A sabiendas de que me esperaba una noche de billar en compañía de una tercia de amigos, el haber programado para el día siguiente un desayuno de trabajo se antojaba como una medida irresponsable. Sin embargo, cuando es llegado el momento de responder a los reclamos del despertador, no pude menos que lamentar mi cita y tipificarla como una canallada. Menos mal que nuestro pequeño torneo de bola nueve no estuvo rociado con bebidas espirituosas.
No obstante, en una momentánea lucidez miré el techo y recordé aquello de que el deber llama (aunque no tuve la ventura de entender por qué no llama un poco más tarde) y me puse en pie, con la esperanza de que un buen regaderazo obrara el milagro en mi existencia adormilada.
Con los ojos entreabiertos y siguiendo la sana costumbre, di las consabidas vueltas a las llaves para que dejaran caer el agua, mezclando la fría con la caliente hasta obtener una adecuada tibieza, pues a pesar de vivir en tierra caliente, a esa hora es bueno tenerle respeto al fresco matinal.
Pues bien, la manera lógica y natural de averiguar si la temperatura deseada se ha alcanzado, es poniendo la mano bajo esa lluvia privada y así determinar si ya es prudente proceder al baño. Pero hoy, después de un par de minutos sin la agradable sensación en la mano, caí en la cuenta de la catástrofe que en ese momento se volcaba sobre mí: el calentador se había apagado.
En fracciones de segundo ponderé mis opciones. Por supuesto que omitir el baño quedaba descartado. Era probable que el viento nocturno hubiera apagado la flama del calentador y bastaría con encenderla nuevamente. Sin embargo, tenía yo sospechas fundadas de que la causa era falta de gas. El calentador está conectado a un tanque individual e independiente y en circunstancias normales bien podría intercambiarlo por otro, sea el de la estufa o el de la secadora de ropa; pero como me consentí con unos minutos más de sueño, el tiempo que me quedaba era bastante breve y no conseguiría lograr el enroque de cilindros de gas, esperar a que el agua se calentara, bañarme, vestirme y demás operaciones y llegar a tiempo a mi cita. Imposible. Mi única opción era… interrumpí momentáneamente mi análisis mental para hacer un inventario de todas las maldiciones que conozco y que omito transcribir en respeto a quien amablemente lea esto.
Como si se tratara de un salto novato desde la plataforma de diez metros, casi con la nariz tapada me arrojé bajo la regadera. Si alguien siente todavía curiosidad por el inventario de maldiciones al que antes me referí, le puedo dar los teléfonos de los vecinos del rumbo, quienes seguramente podrán dar cuenta cabal.
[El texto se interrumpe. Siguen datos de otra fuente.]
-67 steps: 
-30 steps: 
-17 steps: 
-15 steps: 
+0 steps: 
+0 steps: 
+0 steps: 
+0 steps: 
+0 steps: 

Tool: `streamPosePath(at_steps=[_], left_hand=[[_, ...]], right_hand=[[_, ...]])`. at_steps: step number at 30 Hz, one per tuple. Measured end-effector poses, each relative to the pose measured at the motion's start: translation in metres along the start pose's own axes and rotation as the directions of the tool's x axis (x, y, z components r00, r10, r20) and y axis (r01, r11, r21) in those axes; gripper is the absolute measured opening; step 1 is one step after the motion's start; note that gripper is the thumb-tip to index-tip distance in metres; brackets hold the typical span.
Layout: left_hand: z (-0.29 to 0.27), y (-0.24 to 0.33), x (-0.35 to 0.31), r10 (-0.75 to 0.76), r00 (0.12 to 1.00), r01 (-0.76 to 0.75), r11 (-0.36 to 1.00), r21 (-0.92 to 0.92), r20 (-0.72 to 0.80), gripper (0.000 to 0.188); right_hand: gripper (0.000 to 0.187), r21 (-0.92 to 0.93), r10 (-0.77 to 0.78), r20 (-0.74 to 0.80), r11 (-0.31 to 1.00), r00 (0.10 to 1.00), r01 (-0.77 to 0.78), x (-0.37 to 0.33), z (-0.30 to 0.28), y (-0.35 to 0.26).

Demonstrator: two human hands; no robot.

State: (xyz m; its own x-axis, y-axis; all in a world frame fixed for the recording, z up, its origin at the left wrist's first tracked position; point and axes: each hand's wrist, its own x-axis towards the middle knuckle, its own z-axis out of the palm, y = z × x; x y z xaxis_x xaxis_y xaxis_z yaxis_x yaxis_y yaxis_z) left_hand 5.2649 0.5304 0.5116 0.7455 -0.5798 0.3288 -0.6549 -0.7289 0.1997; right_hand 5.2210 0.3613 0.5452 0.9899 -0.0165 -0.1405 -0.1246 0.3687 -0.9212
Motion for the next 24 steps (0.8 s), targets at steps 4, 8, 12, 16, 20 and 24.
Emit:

Omito los detalles, para no abrir la herida de quien haya pasado por una experiencia semejante. Solo diré que en algún momento de mi gélido aseo decidí firmemente que todo era cuestión de control mental y desplegué un esfuerzo de concentración que hubiera ruborizado al Maestro Yoda. El Maestro Yoda se transformó en segundos en Rufo Coyote, derrotado en toda la línea por el Correcaminos del agua helada y sin un calentador marca Acme que pudiera servir de socorro. Para el final del desayuno mis conterturlios se preguntaban si tenía yo principios de Parkinson.
Lo bueno es que al día ya no le quedaba otra posibilidad que mejorar.